(Instructions for the task) What is needed here is every line of the records that includes "rings".

START Record excerpts

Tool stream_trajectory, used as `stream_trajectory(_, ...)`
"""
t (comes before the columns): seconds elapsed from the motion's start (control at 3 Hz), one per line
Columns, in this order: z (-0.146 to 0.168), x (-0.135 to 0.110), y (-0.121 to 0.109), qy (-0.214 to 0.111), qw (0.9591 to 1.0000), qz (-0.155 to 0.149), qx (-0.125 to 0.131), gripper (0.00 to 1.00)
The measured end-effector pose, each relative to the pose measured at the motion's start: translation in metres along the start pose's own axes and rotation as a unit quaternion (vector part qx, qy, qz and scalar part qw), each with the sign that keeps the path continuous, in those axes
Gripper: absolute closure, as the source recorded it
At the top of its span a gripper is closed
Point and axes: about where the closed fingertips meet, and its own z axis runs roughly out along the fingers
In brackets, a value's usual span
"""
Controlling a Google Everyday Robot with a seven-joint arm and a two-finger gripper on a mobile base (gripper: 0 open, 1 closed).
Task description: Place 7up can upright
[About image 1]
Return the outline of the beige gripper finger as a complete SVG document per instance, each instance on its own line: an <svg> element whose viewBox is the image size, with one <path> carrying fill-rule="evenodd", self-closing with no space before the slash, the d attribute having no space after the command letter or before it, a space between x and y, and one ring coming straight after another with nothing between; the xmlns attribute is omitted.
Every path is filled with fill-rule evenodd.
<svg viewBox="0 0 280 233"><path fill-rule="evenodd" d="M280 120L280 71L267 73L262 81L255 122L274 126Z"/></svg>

END Record excerpts
START Record excerpts

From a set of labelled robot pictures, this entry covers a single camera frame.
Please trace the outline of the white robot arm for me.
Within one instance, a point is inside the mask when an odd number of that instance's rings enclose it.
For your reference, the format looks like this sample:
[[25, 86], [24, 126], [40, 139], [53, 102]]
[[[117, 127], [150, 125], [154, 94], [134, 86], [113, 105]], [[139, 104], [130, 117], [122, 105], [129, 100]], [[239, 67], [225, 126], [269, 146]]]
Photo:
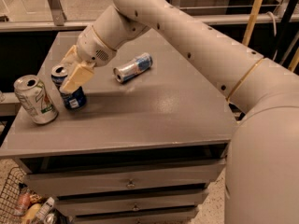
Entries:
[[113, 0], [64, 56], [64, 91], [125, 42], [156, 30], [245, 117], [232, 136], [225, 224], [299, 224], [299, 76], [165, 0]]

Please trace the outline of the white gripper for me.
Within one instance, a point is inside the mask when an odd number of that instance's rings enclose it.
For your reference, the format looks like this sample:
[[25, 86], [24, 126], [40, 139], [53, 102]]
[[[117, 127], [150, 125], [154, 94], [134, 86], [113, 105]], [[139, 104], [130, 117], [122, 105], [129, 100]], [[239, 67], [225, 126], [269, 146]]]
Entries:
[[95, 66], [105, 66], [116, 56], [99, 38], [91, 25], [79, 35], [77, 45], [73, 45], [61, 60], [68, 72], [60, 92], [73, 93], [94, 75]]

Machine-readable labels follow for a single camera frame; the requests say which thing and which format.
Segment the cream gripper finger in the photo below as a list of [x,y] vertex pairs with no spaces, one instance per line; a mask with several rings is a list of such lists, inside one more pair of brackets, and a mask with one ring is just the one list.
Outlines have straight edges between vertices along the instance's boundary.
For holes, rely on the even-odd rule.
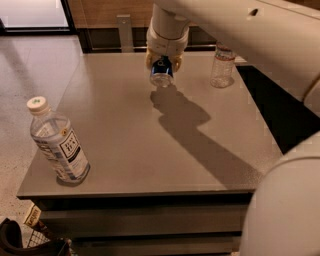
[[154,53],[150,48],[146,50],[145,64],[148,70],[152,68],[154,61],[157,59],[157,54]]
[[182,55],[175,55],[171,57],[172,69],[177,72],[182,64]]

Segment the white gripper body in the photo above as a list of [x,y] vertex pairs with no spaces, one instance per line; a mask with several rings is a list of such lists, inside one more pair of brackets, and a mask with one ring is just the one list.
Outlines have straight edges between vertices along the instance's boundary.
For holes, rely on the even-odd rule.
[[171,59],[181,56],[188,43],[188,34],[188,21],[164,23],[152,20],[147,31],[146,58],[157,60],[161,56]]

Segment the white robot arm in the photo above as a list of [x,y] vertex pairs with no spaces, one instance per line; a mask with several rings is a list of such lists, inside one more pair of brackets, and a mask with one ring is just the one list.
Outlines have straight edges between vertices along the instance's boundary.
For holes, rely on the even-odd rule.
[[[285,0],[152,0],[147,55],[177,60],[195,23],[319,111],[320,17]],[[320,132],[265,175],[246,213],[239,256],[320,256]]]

END Record excerpts

(Response for this exercise)
Within one instance, a point is inside the mask when an odd number of that instance's rings enclose it.
Within one instance, a point is inside the mask when an odd number of that instance's rings enclose it.
Segment the cream gripper finger in the photo below as a list of [x,y] vertex pairs with no spaces, one instance per line; a mask with several rings is a list of such lists, inside one more pair of brackets, and a mask with one ring is just the one list.
Segment the white gripper body in the photo above as a list of [x,y] vertex pairs with no spaces, one instance per line; a mask with several rings is a list of such lists, inside one more pair of brackets, and a mask with one ring is just the one list.
Segment the white robot arm in the photo above as a list of [x,y] vertex pairs with no spaces, one instance per line; a mask with several rings is a list of such lists, inside one more pair of brackets, and a mask with one ring is just the one list.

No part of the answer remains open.